Nello sproloquio generale sulla guerra in corso a Gaza si assiste in questi mesi a una furiosa gara tra chi ha da dire la sua. Sono molti, troppi, i più senza alcuna competenza, il che è il minimo oggi, epoca in cui lo specialismo e la conoscenza approfondita è considerata pari a quella di chi, sul conflitto israelo-palestinese ripete frasi fatte e slogan preconfezionati.
Sul Corriere della Sera, Paolo Giordano, ultimo arrivato, scrive un articolo in cui, bollando di “sfrenatezza” il governo in carica in Israele ci dice che quello che sta accadendo a Gaza lui preferisce definirlo “massacro”, essendo, rispetto a “rappresaglia” e “genocidio”, un “termine più neutro”.
“C’è stato un massacro, a cui è seguito un altro massacro, che continua. Su questa limpida realtà fattuale non c’è molto da discutere”.
Invece no, questa non è affatto “una limpida realtà fattuale”, e proprio per questo c’è molto, moltissimo da discutere. Prima di tutto l’equivalenza è fraudolenta.
Quello che Hamas ha perpetrato il 7 ottobre 2023 è un eccidio a freddo, il cui scopo è stato quello programmatico e dunque intenzionalmente omicida di sterminare quanti più ebrei possibile.
I morti di Gaza, (non sappiamo se per Giordano i jihadisti di Hamas vanno computati tra i massacrati o sono da considerarsi una categoria a parte), sono una conseguenza purtroppo inevitabile della reazione israeliana.

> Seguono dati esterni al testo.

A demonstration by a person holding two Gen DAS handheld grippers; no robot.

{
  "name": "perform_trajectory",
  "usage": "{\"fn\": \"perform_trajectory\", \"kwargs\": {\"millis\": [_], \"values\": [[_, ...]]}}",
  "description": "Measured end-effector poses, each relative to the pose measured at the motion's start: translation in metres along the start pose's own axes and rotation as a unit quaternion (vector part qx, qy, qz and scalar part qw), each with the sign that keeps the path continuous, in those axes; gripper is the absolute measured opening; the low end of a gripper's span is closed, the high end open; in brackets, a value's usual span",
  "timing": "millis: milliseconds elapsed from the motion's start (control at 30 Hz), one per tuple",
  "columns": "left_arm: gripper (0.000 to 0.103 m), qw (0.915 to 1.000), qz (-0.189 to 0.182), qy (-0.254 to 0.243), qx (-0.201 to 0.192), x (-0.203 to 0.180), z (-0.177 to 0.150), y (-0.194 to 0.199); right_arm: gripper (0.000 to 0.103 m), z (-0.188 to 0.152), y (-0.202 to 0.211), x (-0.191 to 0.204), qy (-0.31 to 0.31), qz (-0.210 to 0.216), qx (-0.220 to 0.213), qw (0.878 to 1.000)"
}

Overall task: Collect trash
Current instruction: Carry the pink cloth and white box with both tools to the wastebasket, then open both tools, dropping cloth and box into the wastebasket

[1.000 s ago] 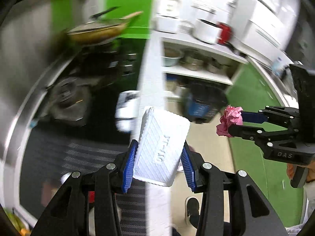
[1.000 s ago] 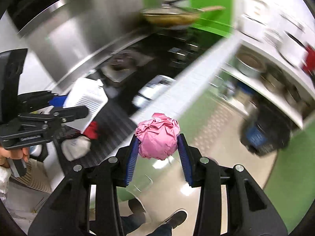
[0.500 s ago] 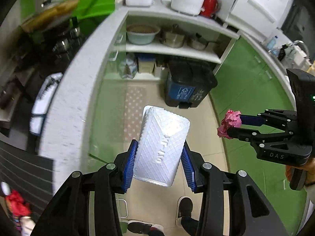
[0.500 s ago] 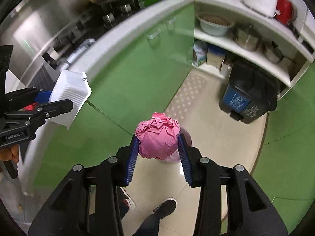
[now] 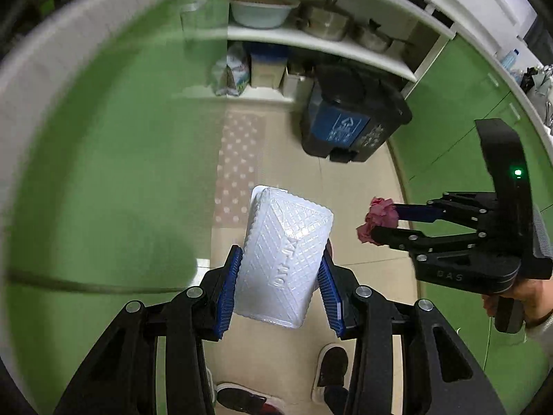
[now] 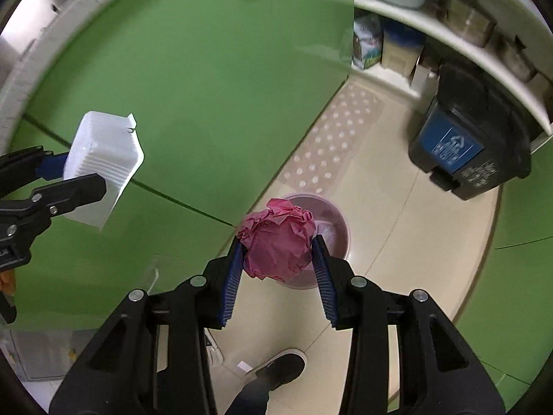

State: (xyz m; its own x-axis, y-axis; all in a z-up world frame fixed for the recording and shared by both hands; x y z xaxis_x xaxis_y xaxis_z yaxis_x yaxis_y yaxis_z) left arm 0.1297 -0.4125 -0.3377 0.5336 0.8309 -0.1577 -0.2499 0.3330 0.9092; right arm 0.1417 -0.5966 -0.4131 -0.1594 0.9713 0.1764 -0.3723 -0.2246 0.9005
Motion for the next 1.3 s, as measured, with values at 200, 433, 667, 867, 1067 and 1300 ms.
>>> {"fn": "perform_trajectory", "kwargs": {"millis": [200, 433, 667, 867, 1067, 1300], "values": [[0.042, 0.9997, -0.011, 0.0, 0.022, 0.009, -0.006, -0.052, 0.04, -0.007, -0.063, -0.014, -0.011, 0.007, 0.023, 1.0], [0.042, 0.9995, -0.013, -0.005, 0.027, 0.016, -0.005, -0.08, 0.076, -0.007, -0.1, -0.025, -0.017, 0.002, 0.027, 0.999], [0.042, 0.999, -0.018, -0.015, 0.039, 0.009, -0.004, -0.1, 0.098, -0.011, -0.098, -0.046, -0.035, -0.021, 0.027, 0.999], [0.043, 0.9979, -0.028, -0.029, 0.051, -0.007, 0.0, -0.115, 0.099, -0.02, -0.076, -0.068, -0.069, -0.056, 0.025, 0.996], [0.043, 0.9967, -0.04, -0.031, 0.062, -0.02, 0.005, -0.131, 0.099, -0.031, -0.058, -0.084, -0.081, -0.058, 0.018, 0.995], [0.097, 0.9976, -0.039, -0.032, 0.047, -0.031, 0.011, -0.143, 0.099, -0.04, -0.043, -0.103, -0.098, -0.06, 0.006, 0.993]]}}
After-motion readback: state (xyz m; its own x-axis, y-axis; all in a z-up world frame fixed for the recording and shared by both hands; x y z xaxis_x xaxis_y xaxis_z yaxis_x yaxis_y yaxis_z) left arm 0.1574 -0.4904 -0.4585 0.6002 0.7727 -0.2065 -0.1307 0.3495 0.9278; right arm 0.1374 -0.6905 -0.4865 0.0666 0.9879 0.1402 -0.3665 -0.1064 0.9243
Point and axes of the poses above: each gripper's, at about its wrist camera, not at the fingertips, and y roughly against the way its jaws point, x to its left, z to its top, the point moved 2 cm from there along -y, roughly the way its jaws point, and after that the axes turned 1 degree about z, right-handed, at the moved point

Sub specie aeternitatis, i morti ammazzati in guerra sono tutti uguali, così come contano assai poco le ragioni di una parte piuttosto che quelle dell’altra, ma nel mondo contingente nel quale ci è dato vivere, le distinzioni sono inevitabili, così come è inevitabile la demagogia, la retorica, l’equidistanza e i buoni sentimenti che fanno sentire nobili coloro che, come Giordano, ci dicono che la guerra è brutta e ci invitano a guardare la notte senza stelle dove le vacche sono tutte nere.